Data records:
****************

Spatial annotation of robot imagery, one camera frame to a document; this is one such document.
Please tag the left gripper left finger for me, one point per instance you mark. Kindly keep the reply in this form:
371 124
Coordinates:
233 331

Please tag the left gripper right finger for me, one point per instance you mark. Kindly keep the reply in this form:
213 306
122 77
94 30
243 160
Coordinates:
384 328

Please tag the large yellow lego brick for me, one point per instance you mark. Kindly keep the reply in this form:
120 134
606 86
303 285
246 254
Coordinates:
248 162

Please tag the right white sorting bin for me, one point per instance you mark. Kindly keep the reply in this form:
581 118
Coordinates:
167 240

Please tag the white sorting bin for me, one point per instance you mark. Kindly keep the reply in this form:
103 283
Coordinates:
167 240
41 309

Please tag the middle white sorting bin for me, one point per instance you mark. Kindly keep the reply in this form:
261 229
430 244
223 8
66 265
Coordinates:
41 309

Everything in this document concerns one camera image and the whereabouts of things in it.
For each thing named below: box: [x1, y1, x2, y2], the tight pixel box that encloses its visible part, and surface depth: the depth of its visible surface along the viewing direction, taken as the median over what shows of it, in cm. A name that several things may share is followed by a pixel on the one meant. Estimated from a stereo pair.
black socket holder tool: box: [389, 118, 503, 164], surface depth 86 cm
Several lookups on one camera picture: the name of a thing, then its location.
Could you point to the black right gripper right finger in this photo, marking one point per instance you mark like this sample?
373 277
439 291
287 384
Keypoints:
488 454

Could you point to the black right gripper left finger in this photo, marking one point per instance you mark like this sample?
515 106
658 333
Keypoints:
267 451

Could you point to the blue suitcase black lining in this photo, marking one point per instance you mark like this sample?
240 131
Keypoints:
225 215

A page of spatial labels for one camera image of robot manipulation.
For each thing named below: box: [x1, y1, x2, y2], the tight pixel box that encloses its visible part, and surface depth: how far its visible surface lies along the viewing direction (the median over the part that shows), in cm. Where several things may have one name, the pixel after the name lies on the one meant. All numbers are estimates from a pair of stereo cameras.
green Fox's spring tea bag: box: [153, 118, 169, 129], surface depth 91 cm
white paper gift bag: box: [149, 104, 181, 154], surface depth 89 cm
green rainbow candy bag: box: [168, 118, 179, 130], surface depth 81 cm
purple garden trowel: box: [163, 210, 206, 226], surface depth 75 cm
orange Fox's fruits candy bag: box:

****************

> **Assignment**
Beginning at the line with "black socket holder" and stopping after the line with "A page of spatial", please write out every line of the data above exactly and nothing else.

> **Completed exercise**
black socket holder tool: box: [389, 118, 503, 164], surface depth 86 cm
Several lookups on one camera picture: the name of a thing, then its location.
Could you point to the black right gripper right finger in this photo, marking one point per instance you mark like this sample?
373 277
439 291
287 384
Keypoints:
488 454

Could you point to the black right gripper left finger in this photo, marking one point per instance you mark like this sample?
515 106
658 333
Keypoints:
267 451

Could you point to the blue suitcase black lining in this photo, marking one point per instance you mark like this sample?
240 131
Keypoints:
225 215

A page of spatial labels for one camera image of robot manipulation.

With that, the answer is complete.